Write each entry out again, exactly as it is written.
───
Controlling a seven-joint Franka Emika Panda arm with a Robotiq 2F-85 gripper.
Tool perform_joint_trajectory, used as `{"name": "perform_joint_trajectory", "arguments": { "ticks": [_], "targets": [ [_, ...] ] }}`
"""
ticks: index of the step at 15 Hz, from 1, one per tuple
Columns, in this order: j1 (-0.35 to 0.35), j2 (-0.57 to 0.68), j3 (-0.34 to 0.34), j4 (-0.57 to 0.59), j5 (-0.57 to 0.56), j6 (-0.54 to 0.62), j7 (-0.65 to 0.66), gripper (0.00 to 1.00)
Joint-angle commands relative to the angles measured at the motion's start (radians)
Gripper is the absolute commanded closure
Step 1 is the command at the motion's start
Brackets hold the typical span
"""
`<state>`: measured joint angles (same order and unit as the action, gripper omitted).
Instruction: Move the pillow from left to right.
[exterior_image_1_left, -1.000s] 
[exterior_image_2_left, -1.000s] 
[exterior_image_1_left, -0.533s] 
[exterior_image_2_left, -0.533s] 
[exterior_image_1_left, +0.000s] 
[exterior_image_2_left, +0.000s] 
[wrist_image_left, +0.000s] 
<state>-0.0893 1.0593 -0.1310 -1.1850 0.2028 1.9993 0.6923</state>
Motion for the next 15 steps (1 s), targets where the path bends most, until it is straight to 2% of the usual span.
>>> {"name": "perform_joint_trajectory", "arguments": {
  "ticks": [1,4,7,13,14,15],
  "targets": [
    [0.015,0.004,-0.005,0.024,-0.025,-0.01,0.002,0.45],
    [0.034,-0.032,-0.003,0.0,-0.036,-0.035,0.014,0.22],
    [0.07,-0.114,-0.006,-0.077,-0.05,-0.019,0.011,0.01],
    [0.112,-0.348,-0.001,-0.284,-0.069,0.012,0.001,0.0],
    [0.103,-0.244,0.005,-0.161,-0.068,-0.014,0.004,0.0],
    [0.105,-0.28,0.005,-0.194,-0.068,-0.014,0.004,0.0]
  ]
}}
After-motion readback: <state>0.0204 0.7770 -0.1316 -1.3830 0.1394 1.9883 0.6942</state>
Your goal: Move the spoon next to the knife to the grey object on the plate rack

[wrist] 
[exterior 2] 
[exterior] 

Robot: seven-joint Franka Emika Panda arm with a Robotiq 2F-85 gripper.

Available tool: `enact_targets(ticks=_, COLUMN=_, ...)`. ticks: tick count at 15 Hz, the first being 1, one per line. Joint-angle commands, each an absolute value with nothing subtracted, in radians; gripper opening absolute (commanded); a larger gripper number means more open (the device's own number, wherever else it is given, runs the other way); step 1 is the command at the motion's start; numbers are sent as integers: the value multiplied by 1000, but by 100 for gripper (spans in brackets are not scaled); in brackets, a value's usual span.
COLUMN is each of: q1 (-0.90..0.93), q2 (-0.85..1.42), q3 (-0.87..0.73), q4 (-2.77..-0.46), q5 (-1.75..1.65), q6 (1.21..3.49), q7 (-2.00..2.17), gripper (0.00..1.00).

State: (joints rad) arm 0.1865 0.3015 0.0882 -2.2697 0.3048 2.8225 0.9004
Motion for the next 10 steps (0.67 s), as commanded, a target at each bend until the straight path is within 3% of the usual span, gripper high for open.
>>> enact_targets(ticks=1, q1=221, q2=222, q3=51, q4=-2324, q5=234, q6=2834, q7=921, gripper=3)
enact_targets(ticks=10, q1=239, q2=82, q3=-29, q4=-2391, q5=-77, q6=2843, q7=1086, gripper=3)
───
_SOLUTION:_
Controlling a seven-joint Franka Emika Panda arm with a Robotiq 2F-85 gripper.
Tool perform_joint_trajectory, used as `{"name": "perform_joint_trajectory", "arguments": { "ticks": [_], "targets": [ [_, ...] ] }}`
"""
ticks: index of the step at 15 Hz, from 1, one per tuple
Columns, in this order: j1 (-0.35 to 0.35), j2 (-0.57 to 0.68), j3 (-0.34 to 0.34), j4 (-0.57 to 0.59), j5 (-0.57 to 0.56), j6 (-0.54 to 0.62), j7 (-0.65 to 0.66), gripper (0.00 to 1.00)
Joint-angle commands relative to the angles measured at the motion's start (radians)
Gripper is the absolute commanded closure
Step 1 is the command at the motion's start
Brackets hold the typical span
"""
`<state>`: measured joint angles (same order and unit as the action, gripper omitted).
Instruction: Move the pillow from left to right.
[exterior_image_1_left, -1.000s] 
[exterior_image_2_left, -1.000s] 
[exterior_image_1_left, -0.533s] 
[exterior_image_2_left, -0.533s] 
[exterior_image_1_left, +0.000s] 
[exterior_image_2_left, +0.000s] 
[wrist_image_left, +0.000s] 
<state>-0.0893 1.0593 -0.1310 -1.1850 0.2028 1.9993 0.6923</state>
Motion for the next 15 steps (1 s), targets where the path bends most, until it is straight to 2% of the usual span.
>>> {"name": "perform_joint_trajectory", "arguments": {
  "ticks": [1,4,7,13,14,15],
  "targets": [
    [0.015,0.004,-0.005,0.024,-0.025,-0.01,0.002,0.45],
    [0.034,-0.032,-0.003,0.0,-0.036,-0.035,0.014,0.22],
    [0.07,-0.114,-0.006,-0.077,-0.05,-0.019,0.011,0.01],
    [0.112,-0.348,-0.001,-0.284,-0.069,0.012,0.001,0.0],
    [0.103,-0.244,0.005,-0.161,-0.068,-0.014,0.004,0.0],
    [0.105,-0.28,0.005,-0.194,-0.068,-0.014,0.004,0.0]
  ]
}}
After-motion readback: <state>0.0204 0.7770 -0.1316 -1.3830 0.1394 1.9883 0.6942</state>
Your goal: Move the spoon next to the knife to the grey object on the plate rack

[wrist] 
[exterior 2] 
[exterior] 

Robot: seven-joint Franka Emika Panda arm with a Robotiq 2F-85 gripper.

Available tool: `enact_targets(ticks=_, COLUMN=_, ...)`. ticks: tick count at 15 Hz, the first being 1, one per line. Joint-angle commands, each an absolute value with nothing subtracted, in radians; gripper opening absolute (commanded); a larger gripper number means more open (the device's own number, wherever else it is given, runs the other way); step 1 is the command at the motion's start; numbers are sent as integers: the value multiplied by 1000, but by 100 for gripper (spans in brackets are not scaled); in brackets, a value's usual span.
COLUMN is each of: q1 (-0.90..0.93), q2 (-0.85..1.42), q3 (-0.87..0.73), q4 (-2.77..-0.46), q5 (-1.75..1.65), q6 (1.21..3.49), q7 (-2.00..2.17), gripper (0.00..1.00).

State: (joints rad) arm 0.1865 0.3015 0.0882 -2.2697 0.3048 2.8225 0.9004
Motion for the next 10 steps (0.67 s), as commanded, a target at each bend until the straight path is within 3% of the usual span, gripper high for open.
>>> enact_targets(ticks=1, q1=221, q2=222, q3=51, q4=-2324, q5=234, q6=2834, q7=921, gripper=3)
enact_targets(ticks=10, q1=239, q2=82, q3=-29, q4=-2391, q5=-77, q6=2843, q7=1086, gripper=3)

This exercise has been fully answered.